Both markets have demand — but STRs appeal to growing traveler segments with higher ADR potential.

Risk & Resilience in Florida

Condotels

✔ Hotels reopen faster post-storm → can benefit from relief-worker occupancy

✘ Dependence on tower-wide operations and HOA solvency

STRs

✔ Ability to pivot to mid-term stays during recovery

✔ Faster individual repairs

✘ Higher vulnerability to local regulatory tightening

Insurance remains a statewide structural challenge for both, but older condo/condotel towers are hit hardest.

The Math: Who Really Nets More?

Below is the side-by-side annual net assuming the same $50,000 gross revenue.

MetricSTR (Self-Managed)STR (20% PM)Condotel
Platform fee$1,500
Management fee$10,000$5,000 (10% skim)
Owner share after skim/split$22,500
FF&E reserve (5%)$1,125
Cleaning/turnover$6,000*0–$6,000Included/varies
Fixed carrying$8,000$8,000$12,000
Owner net$34,500$32,000$9,375

*If cleaning is passed to guests, self-managed STR nets closer to $40,500.

Version B — Upside Case ($75,000 Gross)

  • STR (20% PM): $52,000 net
  • STR (Self-managed): $56,500 net
  • Condotel: $20,062.50 net

Condotels typically deliver 30–50% of STR net on matched gross revenue.

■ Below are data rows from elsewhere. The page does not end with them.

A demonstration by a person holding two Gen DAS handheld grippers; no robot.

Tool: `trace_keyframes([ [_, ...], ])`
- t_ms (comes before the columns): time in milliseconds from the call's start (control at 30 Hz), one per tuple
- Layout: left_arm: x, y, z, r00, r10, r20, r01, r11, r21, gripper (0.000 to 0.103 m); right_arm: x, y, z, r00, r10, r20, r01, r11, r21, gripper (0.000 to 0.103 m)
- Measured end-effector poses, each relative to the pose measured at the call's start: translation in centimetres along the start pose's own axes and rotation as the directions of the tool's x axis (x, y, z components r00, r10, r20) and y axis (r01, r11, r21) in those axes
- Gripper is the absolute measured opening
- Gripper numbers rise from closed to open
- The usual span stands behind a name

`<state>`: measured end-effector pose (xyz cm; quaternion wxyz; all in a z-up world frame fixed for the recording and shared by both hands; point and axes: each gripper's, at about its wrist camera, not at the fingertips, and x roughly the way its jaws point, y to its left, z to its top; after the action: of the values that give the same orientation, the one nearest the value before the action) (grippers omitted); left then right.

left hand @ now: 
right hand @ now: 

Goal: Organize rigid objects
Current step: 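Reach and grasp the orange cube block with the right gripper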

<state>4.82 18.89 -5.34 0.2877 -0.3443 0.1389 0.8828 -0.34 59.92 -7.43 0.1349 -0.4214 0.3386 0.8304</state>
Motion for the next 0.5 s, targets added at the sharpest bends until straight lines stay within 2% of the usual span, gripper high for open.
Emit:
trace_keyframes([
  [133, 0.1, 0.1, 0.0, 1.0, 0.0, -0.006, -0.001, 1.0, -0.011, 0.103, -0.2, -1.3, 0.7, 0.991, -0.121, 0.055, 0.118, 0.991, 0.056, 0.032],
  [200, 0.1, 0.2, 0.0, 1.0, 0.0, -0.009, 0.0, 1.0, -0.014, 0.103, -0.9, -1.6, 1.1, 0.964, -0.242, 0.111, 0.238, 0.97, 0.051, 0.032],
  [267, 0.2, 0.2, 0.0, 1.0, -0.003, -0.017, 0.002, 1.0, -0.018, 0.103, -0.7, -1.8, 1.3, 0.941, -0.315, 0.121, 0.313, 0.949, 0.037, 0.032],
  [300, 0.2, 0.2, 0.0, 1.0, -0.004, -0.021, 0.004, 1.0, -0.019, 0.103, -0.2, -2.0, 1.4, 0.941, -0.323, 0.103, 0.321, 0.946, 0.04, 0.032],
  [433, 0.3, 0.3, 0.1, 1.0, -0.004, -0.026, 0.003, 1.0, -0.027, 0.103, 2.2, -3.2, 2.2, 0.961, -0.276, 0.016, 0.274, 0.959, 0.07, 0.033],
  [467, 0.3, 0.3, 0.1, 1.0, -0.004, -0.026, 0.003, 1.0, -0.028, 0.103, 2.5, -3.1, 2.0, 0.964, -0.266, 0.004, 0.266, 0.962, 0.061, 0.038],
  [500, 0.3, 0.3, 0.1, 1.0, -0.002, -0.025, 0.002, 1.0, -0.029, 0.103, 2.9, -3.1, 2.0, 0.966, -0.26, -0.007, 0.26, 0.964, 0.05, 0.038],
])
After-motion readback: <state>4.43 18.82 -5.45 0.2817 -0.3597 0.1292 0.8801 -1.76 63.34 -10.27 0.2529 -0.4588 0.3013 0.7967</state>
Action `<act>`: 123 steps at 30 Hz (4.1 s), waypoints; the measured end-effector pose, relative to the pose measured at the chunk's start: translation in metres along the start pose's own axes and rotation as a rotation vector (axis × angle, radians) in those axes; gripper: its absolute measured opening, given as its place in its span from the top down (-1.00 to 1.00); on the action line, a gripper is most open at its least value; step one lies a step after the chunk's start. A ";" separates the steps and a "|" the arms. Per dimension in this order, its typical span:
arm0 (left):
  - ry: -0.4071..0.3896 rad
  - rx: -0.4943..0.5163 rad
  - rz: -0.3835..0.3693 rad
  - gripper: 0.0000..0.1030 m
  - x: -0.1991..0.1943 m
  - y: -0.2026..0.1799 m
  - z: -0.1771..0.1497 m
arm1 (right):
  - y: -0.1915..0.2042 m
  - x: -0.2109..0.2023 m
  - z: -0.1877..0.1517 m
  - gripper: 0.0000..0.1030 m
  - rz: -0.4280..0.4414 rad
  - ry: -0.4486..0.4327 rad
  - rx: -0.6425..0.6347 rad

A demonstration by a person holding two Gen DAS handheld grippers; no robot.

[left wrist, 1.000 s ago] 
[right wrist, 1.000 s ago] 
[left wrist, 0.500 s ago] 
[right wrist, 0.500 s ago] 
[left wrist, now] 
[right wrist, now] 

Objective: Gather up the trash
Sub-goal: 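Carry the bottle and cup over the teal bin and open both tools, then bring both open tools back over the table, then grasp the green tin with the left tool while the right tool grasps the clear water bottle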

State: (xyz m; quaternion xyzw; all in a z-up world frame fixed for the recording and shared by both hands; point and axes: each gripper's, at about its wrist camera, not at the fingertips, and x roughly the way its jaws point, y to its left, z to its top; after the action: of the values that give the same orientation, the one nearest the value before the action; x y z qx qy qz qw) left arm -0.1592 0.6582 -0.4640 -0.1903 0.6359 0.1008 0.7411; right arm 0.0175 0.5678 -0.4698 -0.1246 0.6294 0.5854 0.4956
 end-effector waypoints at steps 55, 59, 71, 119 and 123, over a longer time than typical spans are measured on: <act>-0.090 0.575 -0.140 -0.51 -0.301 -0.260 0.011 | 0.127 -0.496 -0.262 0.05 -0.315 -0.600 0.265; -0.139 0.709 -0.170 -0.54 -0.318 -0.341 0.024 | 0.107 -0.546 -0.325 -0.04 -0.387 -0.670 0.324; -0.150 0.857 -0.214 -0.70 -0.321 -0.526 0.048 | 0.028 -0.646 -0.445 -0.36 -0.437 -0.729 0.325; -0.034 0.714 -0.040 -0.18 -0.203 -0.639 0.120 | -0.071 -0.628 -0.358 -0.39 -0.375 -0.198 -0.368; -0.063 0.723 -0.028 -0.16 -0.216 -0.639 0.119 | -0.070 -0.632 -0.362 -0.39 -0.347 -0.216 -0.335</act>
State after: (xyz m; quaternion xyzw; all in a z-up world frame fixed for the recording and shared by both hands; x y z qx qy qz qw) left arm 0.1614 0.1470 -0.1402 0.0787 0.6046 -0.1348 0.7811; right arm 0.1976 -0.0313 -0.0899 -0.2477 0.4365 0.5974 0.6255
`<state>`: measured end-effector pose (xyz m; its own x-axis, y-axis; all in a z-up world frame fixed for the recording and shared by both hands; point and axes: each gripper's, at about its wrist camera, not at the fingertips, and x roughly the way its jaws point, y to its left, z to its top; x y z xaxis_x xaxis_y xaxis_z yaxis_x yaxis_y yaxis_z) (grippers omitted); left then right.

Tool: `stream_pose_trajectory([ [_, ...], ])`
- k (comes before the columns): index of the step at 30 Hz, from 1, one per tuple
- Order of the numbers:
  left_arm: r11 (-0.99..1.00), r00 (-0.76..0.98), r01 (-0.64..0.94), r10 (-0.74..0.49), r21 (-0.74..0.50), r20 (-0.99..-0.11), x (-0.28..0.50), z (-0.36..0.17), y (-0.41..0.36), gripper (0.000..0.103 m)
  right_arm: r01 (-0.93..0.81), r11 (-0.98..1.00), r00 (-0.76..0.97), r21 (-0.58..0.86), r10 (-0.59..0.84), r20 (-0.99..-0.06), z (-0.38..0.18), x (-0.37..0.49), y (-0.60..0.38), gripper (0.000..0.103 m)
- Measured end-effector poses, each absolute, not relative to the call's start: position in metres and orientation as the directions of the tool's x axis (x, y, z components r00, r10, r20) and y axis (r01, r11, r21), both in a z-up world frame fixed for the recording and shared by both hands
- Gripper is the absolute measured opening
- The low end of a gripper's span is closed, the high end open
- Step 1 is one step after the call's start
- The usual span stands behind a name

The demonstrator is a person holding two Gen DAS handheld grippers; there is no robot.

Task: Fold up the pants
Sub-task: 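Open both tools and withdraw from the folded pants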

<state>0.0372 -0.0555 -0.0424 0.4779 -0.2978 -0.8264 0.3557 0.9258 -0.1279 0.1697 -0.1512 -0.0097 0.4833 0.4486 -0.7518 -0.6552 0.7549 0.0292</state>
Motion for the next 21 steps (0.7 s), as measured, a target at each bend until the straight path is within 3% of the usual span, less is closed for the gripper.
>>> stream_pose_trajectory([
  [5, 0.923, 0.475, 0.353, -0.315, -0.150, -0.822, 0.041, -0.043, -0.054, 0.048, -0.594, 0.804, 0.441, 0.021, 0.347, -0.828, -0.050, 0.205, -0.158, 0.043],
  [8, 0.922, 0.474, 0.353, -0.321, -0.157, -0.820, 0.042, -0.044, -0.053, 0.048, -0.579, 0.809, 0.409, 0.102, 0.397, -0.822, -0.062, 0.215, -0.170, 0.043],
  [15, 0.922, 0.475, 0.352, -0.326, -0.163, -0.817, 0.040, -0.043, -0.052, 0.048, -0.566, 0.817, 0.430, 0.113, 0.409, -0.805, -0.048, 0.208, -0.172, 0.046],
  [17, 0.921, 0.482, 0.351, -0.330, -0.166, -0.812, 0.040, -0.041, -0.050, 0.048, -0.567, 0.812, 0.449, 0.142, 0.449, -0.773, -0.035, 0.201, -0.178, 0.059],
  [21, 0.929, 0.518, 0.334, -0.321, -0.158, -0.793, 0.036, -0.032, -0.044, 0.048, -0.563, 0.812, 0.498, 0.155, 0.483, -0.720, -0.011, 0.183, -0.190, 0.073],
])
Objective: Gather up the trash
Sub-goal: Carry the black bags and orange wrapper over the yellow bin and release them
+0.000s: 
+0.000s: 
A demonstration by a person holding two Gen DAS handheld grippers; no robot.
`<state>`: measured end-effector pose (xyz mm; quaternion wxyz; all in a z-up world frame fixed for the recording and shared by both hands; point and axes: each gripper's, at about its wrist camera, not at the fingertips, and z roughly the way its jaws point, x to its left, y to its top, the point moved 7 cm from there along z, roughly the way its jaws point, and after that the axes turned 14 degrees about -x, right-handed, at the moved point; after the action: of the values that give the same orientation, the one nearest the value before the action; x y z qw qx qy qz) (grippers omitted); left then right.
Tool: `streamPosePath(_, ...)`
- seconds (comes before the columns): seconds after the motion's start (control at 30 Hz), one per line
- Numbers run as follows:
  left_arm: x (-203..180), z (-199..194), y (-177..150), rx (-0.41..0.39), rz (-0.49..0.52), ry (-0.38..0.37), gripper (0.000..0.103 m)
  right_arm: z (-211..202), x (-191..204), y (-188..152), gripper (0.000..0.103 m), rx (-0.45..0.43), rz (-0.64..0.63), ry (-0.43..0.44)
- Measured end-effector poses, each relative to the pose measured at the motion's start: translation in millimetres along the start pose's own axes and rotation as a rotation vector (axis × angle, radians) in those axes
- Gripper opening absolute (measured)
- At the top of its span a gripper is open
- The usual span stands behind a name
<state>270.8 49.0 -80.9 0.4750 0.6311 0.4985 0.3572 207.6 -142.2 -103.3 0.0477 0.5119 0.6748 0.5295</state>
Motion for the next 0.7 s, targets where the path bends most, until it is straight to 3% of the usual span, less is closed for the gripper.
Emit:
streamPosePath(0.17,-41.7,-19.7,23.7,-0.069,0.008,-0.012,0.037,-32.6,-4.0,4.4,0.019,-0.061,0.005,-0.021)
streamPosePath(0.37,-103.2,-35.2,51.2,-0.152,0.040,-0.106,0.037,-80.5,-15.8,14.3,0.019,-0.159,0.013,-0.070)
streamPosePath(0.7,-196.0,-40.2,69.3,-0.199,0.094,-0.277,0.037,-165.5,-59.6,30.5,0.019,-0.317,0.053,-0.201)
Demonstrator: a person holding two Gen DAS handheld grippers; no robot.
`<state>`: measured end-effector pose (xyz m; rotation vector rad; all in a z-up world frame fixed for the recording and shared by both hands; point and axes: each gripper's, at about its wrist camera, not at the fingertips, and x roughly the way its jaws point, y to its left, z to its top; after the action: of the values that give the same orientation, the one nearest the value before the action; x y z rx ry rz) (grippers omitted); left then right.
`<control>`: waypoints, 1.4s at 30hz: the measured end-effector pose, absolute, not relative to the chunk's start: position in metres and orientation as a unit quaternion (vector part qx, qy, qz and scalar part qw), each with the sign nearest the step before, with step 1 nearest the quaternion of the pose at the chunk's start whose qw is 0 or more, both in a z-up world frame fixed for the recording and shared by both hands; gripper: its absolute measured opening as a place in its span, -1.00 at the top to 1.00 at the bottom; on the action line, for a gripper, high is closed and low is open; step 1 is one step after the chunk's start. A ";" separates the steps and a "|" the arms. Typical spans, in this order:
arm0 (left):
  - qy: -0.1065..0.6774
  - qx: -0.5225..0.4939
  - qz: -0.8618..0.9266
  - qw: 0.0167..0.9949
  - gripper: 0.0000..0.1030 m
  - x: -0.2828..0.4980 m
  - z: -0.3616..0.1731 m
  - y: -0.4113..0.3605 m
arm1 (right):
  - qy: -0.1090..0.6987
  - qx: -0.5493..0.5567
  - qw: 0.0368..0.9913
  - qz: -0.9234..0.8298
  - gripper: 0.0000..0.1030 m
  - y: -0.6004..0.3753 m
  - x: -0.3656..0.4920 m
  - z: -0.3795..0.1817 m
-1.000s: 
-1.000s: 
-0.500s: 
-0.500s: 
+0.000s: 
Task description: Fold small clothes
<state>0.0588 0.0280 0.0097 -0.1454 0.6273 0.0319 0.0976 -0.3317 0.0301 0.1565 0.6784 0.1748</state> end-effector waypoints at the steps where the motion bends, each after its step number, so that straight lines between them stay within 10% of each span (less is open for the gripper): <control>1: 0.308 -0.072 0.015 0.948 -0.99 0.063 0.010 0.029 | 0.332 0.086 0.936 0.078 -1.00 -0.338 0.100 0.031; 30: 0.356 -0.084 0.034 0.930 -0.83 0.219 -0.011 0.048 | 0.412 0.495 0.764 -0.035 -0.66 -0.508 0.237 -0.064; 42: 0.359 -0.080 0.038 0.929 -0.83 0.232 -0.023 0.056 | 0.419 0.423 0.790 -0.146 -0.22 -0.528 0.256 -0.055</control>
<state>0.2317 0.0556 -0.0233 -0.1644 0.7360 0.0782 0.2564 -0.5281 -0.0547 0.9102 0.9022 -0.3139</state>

Which Investor Each Option Fits

STRs Are Best For:

  • Operators focused on yield
  • Owners wanting pricing/design autonomy
  • Investors leaning into 28–90 night stays
  • Buyers seeking better exit liquidity

Condotels Are Best For:

  • Passive investors
  • Buyers valuing hotel service and brand consistency
  • Those prioritizing “hands-off” operations in prime resort corridors

Our 2025 Verdict: STRs Hold the Clear Edge

Well-located STRs in clear, stable flex-zone markets remain the stronger investment for 2025 — especially those designed for mid-length stays and professional operations.

You gain:

✔ Better NOI per dollar of revenue

✔ More control

✔ Faster resale

✔ Ability to pivot to demand shifts

Condotels still have a place — particularly for truly passive investors who value simplicity over yield — but rising HOA costs, financing barriers, and high fee stacks continue to drag returns.

For most Florida investors in 2025, the smarter bet is a compliant, professionally run STR in a jurisdiction with clear rules and long-stay demand.